Action item: Each line starting at the one that contains "(419, 400) = (269, 255)" and ending at the one that contains "If the point" must be returned exactly, and the rest of the listing is left out.
### Records for the task
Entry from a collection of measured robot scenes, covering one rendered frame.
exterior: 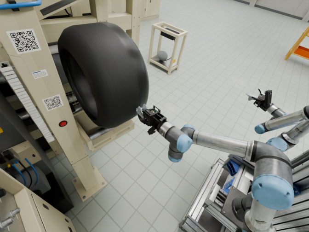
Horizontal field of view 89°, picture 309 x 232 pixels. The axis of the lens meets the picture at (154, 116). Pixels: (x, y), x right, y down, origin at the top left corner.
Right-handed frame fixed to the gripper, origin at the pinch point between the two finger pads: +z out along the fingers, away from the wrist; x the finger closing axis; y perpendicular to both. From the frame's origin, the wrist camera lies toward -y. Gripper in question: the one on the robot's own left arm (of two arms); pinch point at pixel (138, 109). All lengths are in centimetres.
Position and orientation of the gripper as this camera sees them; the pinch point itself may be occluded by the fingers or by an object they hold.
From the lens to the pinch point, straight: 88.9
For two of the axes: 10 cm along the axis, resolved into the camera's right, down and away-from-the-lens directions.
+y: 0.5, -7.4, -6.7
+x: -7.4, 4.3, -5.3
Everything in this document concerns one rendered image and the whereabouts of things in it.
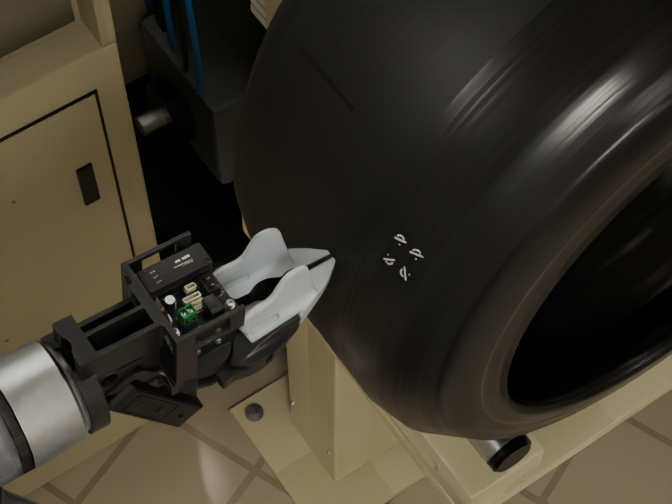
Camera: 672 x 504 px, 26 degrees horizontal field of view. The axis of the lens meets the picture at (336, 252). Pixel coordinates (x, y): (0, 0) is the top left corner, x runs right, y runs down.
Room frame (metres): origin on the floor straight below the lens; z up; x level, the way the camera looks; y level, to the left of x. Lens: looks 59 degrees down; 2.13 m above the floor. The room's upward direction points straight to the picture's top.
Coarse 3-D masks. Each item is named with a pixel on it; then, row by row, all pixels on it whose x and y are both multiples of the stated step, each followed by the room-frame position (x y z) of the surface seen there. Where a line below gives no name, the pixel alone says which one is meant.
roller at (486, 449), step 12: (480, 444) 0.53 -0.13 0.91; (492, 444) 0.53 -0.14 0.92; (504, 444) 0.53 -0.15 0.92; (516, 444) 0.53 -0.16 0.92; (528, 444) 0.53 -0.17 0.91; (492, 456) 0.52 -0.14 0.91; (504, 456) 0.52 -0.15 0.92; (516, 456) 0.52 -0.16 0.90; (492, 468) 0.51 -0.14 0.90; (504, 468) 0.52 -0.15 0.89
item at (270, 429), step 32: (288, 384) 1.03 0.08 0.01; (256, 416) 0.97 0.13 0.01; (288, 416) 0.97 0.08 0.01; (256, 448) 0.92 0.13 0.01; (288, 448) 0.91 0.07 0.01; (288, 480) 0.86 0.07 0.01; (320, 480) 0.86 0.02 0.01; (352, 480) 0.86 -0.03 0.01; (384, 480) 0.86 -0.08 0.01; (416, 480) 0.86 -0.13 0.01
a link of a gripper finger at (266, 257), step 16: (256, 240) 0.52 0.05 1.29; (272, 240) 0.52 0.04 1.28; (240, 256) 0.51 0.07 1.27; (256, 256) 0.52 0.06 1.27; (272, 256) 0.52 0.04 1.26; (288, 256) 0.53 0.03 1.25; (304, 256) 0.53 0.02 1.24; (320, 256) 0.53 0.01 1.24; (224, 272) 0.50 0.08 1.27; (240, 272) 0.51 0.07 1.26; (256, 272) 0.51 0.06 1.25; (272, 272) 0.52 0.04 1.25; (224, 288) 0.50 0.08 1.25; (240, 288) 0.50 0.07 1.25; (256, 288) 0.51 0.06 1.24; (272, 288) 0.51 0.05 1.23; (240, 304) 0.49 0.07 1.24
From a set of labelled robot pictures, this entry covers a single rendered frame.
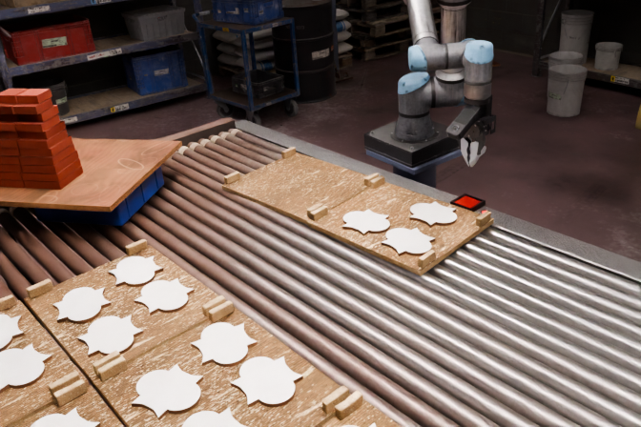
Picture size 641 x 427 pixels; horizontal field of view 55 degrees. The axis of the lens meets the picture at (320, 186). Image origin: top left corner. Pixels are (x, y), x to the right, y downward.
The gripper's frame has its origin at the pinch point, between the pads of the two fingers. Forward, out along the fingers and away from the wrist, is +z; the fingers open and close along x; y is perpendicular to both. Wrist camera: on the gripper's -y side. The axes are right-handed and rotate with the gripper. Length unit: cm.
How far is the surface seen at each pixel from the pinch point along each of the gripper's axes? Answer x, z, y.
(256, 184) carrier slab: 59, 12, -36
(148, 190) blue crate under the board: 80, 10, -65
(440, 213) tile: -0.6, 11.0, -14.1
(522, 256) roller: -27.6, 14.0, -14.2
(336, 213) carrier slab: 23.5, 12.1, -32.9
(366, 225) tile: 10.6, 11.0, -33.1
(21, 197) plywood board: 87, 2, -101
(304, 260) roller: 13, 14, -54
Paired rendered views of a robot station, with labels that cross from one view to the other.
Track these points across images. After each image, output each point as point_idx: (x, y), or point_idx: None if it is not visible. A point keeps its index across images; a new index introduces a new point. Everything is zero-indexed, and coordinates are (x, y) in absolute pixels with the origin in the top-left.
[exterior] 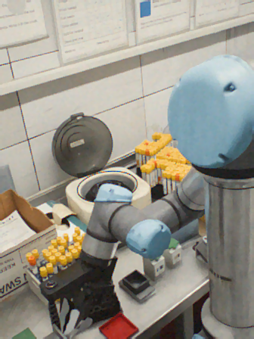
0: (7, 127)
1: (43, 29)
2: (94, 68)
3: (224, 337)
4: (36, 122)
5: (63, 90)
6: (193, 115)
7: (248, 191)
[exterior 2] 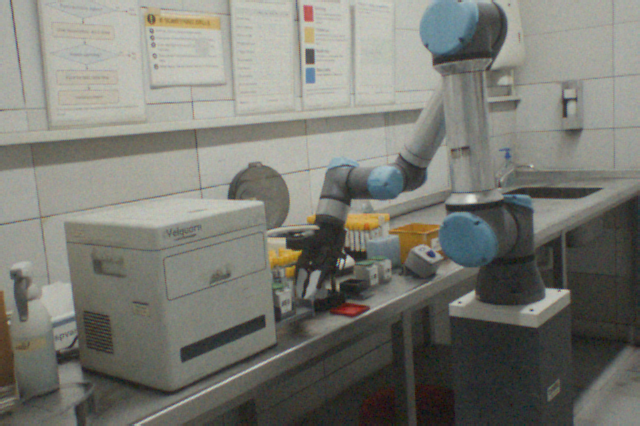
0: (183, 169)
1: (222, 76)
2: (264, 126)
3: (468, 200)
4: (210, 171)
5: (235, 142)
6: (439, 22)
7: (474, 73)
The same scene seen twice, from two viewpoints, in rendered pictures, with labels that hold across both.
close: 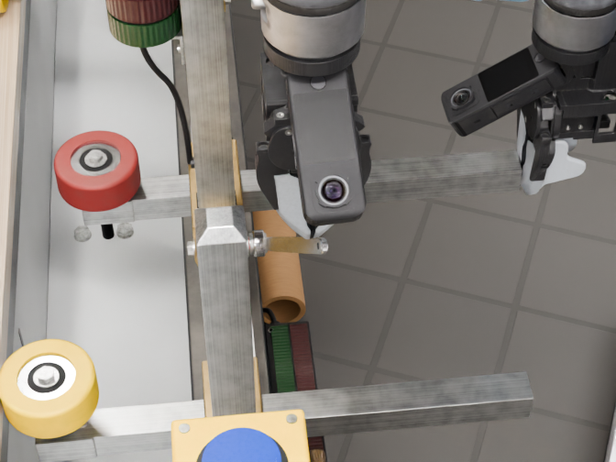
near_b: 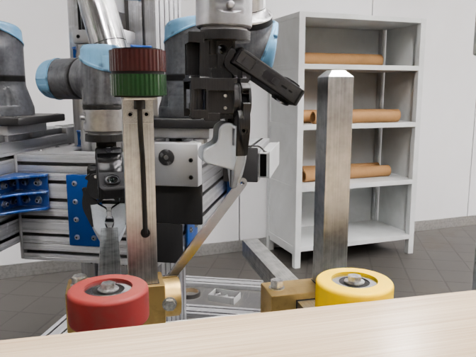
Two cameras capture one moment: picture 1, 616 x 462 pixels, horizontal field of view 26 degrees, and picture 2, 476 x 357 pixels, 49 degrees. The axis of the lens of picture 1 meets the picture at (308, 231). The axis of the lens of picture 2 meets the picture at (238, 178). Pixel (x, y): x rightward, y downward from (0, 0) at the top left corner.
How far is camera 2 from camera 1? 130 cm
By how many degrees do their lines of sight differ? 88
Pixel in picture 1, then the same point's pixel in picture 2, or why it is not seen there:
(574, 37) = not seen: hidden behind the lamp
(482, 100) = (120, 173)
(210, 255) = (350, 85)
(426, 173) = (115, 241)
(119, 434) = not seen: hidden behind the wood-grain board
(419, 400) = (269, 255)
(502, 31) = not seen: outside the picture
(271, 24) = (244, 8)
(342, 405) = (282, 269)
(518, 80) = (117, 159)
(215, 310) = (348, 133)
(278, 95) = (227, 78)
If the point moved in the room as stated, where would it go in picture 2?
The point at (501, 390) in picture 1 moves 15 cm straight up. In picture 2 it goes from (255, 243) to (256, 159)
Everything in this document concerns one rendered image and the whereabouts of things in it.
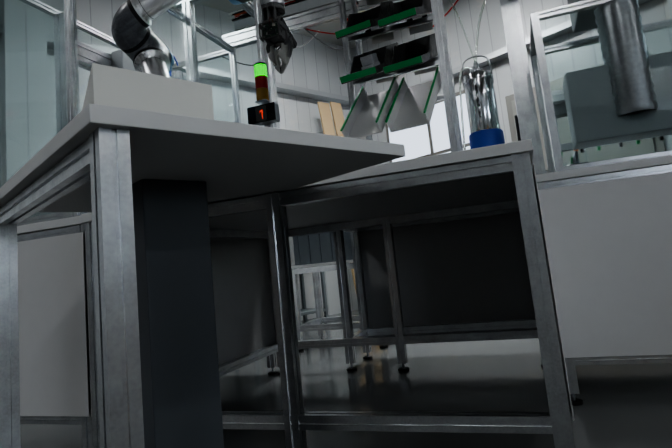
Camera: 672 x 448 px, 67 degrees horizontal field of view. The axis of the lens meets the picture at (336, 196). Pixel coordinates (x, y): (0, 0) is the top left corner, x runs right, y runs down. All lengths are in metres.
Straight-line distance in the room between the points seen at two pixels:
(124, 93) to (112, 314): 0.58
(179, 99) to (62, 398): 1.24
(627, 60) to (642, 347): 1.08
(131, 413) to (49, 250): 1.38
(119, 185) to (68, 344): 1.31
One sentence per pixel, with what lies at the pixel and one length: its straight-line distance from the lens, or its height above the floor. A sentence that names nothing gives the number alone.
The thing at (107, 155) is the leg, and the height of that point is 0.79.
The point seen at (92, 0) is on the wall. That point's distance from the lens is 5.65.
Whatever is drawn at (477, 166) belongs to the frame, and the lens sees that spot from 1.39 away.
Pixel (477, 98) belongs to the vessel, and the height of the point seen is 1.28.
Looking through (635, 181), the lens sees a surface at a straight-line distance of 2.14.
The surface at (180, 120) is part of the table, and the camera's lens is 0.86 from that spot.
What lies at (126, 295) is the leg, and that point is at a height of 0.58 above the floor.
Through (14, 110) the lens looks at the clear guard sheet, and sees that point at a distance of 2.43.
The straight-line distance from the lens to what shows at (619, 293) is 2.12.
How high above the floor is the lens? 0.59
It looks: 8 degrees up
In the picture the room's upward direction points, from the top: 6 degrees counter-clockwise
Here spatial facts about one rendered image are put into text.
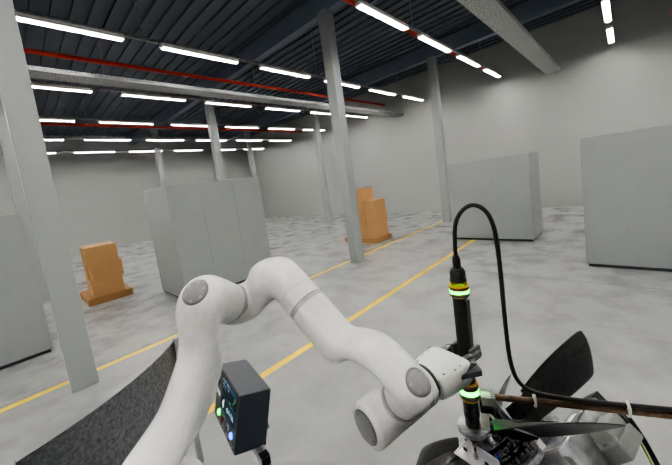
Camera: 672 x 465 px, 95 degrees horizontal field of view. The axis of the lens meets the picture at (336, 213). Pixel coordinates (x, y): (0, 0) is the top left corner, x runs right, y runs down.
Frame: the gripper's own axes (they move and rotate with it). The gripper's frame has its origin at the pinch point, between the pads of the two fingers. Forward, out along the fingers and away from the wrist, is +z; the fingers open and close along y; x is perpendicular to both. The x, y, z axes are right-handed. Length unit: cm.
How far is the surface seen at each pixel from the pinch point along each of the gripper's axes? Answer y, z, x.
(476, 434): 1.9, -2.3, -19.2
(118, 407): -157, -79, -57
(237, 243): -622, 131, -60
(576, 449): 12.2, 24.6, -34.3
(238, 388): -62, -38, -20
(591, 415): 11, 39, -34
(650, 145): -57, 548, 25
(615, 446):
######
Task output:
(419, 400) = (269, 255)
(502, 31) = not seen: outside the picture
(271, 24) = (244, 8)
(342, 405) = (282, 269)
(518, 80) = (117, 159)
(215, 310) = (348, 133)
(278, 95) = (227, 78)
If the point moved in the room as stated, where would it go in picture 2?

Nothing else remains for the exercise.